Flip chip technology (also known as controlled collapse chip connection (C4)) is a method for interconnecting semiconductor devices to external circuitry with solder bumps that have been deposited onto chip pads. The solder bumps are deposited on the chip pads via an interconnect structure, during the final wafer processing step. In order to mount the chip to external circuitry (e.g., a circuit board or wafer), it is flipped over so that its top side faces down, and aligned so that its pads align with matching pads on the external circuitry. After such alignment is accomplished, the solder is flowed to complete the interconnect. This is in contrast to wire bonding, in which the chip is mounted upright and wires are used to interconnect the chip pads to external circuitry.

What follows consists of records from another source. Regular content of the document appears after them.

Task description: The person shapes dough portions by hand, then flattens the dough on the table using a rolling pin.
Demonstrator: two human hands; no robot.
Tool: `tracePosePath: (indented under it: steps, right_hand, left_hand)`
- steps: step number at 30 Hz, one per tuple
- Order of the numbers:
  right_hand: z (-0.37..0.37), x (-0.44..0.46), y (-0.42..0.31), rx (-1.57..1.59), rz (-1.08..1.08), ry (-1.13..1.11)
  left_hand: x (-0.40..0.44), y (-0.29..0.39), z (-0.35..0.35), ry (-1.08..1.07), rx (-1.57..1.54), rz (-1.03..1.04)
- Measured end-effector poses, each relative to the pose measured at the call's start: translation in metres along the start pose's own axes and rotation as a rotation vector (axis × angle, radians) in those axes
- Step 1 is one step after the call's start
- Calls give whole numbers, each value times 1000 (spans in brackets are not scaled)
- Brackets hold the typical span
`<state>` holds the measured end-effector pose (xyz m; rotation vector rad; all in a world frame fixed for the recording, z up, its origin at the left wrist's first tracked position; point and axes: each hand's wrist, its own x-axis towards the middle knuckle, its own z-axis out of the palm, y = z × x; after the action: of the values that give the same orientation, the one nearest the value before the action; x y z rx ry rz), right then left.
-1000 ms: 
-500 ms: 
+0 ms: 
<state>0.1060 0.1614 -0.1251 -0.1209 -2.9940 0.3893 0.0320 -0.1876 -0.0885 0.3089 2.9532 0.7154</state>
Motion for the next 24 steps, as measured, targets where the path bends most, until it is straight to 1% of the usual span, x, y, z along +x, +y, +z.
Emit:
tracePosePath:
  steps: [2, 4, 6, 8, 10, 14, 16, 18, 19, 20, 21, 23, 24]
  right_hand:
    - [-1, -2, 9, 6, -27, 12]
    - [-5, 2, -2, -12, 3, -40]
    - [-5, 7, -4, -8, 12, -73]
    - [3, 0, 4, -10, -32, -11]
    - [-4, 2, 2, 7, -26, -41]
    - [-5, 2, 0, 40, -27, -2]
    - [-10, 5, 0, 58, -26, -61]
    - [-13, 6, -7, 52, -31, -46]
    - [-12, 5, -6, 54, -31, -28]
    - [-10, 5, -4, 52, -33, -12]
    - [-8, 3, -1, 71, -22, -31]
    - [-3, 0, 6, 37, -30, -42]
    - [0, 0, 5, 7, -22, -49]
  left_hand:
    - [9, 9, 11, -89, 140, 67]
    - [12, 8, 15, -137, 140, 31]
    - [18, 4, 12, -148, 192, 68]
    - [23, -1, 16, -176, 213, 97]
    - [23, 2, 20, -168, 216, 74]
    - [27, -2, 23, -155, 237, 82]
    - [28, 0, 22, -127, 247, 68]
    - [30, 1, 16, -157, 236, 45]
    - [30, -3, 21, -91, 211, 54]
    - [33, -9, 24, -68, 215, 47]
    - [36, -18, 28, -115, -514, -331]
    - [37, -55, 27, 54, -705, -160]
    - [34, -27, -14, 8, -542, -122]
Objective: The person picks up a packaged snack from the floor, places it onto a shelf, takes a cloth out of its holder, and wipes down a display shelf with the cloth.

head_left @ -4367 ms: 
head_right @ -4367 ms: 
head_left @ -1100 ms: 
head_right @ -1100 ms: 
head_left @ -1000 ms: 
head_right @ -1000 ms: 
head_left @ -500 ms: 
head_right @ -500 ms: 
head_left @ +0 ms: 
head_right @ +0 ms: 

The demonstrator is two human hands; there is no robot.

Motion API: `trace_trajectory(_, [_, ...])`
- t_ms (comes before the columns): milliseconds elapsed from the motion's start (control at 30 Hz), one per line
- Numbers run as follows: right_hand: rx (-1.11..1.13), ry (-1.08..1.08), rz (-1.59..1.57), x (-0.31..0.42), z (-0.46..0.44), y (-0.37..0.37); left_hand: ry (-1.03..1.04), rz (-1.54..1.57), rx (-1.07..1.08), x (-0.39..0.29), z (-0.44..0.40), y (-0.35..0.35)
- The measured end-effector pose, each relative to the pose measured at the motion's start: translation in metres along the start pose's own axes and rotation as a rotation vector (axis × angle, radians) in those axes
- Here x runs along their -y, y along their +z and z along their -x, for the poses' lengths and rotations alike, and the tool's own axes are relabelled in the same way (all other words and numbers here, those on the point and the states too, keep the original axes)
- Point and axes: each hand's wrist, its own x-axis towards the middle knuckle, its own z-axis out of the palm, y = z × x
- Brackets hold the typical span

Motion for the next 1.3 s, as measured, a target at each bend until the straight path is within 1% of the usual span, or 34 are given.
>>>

In flip chip interconnect technologies, the interconnect is typically formed in discrete steps from the global wiring structures. That is, the interconnect is formed in one set of processing steps; whereas, the global wiring structures such as, wires, inductors, etc., are formed in a different set of processing steps. This, in turn, requires additional masks. This, of course, increases manufacturing costs. Also, a reduction of critical device dimensions reduces required chip area which creates need for interconnect pitch reduction. This drives higher power requirements per area. Also, lower cost solder systems can be limited in power density by electromigration limits, and to compensate for this effect by using other materials can increase manufacturing costs.
Accordingly, there exists a need in the art to overcome the deficiencies and limitations described hereinabove.